It's easy to see these criticisms as a few simple articles to brush off, but I am also going to guess you are not active on Twitter, or the parts of it that have been spitting out memes about Marie Kondo about things she has never said and never would. I've also seen it cross into Facebook and Tumblr; and if you have only seen jokes, then that's great, but it really hits a very frustrating tipping point when all the jokes end up repeating the same misinformation and misunderstanding. Those don't sound like very good jokes, to me.

The article wasn't "weirdly defensive" taken in this context, and if this massive thread is any indication, it's because people are tired, oh my god that's not what she's saying AT ALL; and yes, her methods should be simply take it or leave it, but that's not the reality, is it?
posted by lesser weasel at 5:13 PM on January 23 [10 favorites]


Yeah, I've seen that stuff on twitter, I took them as jokes and playful disagreement. How could you not? I find it weird to think that they are actual attacks on her. There is a serious gap in humor styles that people would use the word "hate".

I understand why it would be frustrating to have someone's opinions mischaracterized, but this is about someone's organizing suggestions they're selling, not religion, and people having fun with a trendy TV show. It's mostly weird that people are getting so wound up about it at all.
Have they never seen any of the other 10,000 books and TV shows on the subject?

(Why does Apple think mischaracterized is not a word?)
posted by bongo_x at 5:37 PM on January 23 [1 favorite]


Even the humor bit linked to in this post feels like a bit of an attack on Kondo to me, because I think it's partly getting its jollies - getting us our jollies - by saying she's a hypocrite, that she's really as judgemental as the people angry at her imply. Which is less funny when there are published articles attacking her as though she's done the judgemental things.
posted by clew at 5:38 PM on January 23


bongo_x, it's cool that you take anything negative you read about Kondo as a joke, but it's coming across gaslighty that you find those criticisms strictly playful and also that you find the subject of organizing not worth caring about regardless. There are a lot of things said about Kondo that are clearly not a joke and they've been linked and discussed in this thread, along with reasons why people care, like dead loved ones. Maybe just passing this thread by would make more sense, if it's not sparking joy in your heart of whatever? (Yes, that was a joke about Kondo!)

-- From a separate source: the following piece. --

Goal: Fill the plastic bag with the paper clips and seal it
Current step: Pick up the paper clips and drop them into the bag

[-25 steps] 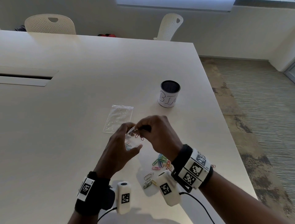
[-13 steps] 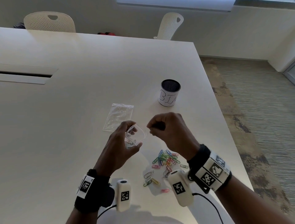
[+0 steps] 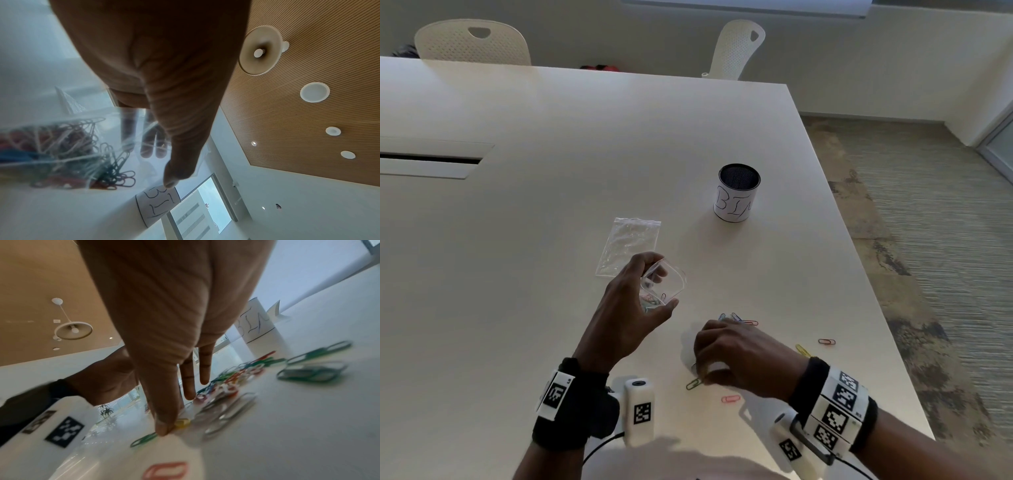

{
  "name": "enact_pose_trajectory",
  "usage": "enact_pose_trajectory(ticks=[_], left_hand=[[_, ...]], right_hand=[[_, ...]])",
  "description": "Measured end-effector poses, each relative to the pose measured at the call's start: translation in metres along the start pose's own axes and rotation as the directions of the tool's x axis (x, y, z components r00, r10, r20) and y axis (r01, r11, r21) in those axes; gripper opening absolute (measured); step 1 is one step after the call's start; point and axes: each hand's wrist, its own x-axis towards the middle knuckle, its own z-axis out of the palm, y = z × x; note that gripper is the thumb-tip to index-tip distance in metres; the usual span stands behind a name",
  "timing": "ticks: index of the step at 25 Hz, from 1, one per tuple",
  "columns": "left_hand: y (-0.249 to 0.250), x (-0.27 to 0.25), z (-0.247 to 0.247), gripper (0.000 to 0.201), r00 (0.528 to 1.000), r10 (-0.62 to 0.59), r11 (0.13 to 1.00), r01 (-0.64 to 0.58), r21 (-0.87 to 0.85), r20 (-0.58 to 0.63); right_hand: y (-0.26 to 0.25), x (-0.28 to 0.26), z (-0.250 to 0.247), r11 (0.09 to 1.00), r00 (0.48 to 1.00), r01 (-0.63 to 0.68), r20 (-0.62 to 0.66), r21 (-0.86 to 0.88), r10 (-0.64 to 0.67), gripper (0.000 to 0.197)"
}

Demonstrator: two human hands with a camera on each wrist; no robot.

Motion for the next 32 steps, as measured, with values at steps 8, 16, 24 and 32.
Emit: enact_pose_trajectory(ticks=[8, 16, 24, 32], left_hand=[[0.000, -0.001, 0.000, 0.061, 1.000, -0.017, 1.000, 0.017, -0.014, -0.004], [0.001, -0.001, 0.002, 0.060, 1.000, -0.009, 1.000, 0.009, -0.020, 0.004], [0.001, 0.000, 0.004, 0.059, 1.000, -0.009, 1.000, 0.010, -0.016, 0.018], [0.000, 0.001, 0.004, 0.059, 1.000, -0.010, 1.000, 0.010, -0.006, 0.009]], right_hand=[[0.026, -0.022, -0.031, 0.941, 0.944, -0.328, -0.061, -0.076, 0.324, 0.078], [0.024, -0.018, -0.017, 0.943, 0.943, -0.332, -0.037, -0.014, 0.331, 0.051], [0.021, -0.007, -0.009, 0.958, 0.950, -0.281, -0.154, -0.055, 0.270, 0.016], [0.045, -0.009, -0.021, 0.880, 0.858, -0.372, -0.251, 0.296, 0.447, 0.010]])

Why do people get so wound up about it? I think you can pretty easily think of why people would get heated up about feeling like Kondo is telling them their way of organization is wrong (though she isn't) or that being a disorganized person who holds onto to phonebooks and sweaters from 10 sizes ago makes you a bad person (though she isn't) because feeling that way hurts and if you can attack the person you think is making you feel that way as an attempt to get rid of those bad feelings, then you're probably not just joking when you criticize Kondo. And you're probably not being playful if you followed her methods and felt better about yourself and would like to share how good that felt and don't like seeing people misrepresent her.

Lots of us have shame spirals about what we're holding onto, piles of clutter that we see everyday, or we feel comfortable in our clutter but feel ashamed that we're not sophisticated enough to prefer an uncluttered life. It's like asking why women feel bad about their crow's feet or gray hair when it really doesn't matter because it ignores that it's part of a culture that we're all exposed to and you might try as hard as you can to ignore that message but see it enough times and it seeps in. And once you buy into it, you might become a gatekeeper for the status quo because if you have the worry about it, then everyone else should have to, as well.

It's the same thing with organization. You pointed out that there are so many books and TV shows on the subject — well, there you go. People are getting this message hammered home that organization is something they can do to feel happier, to get more done, to be a better person, and those are intensely personal judgements. And then you add in that most of us live in a society that has told us that we are the sum of the things that we own and it feels even more personal.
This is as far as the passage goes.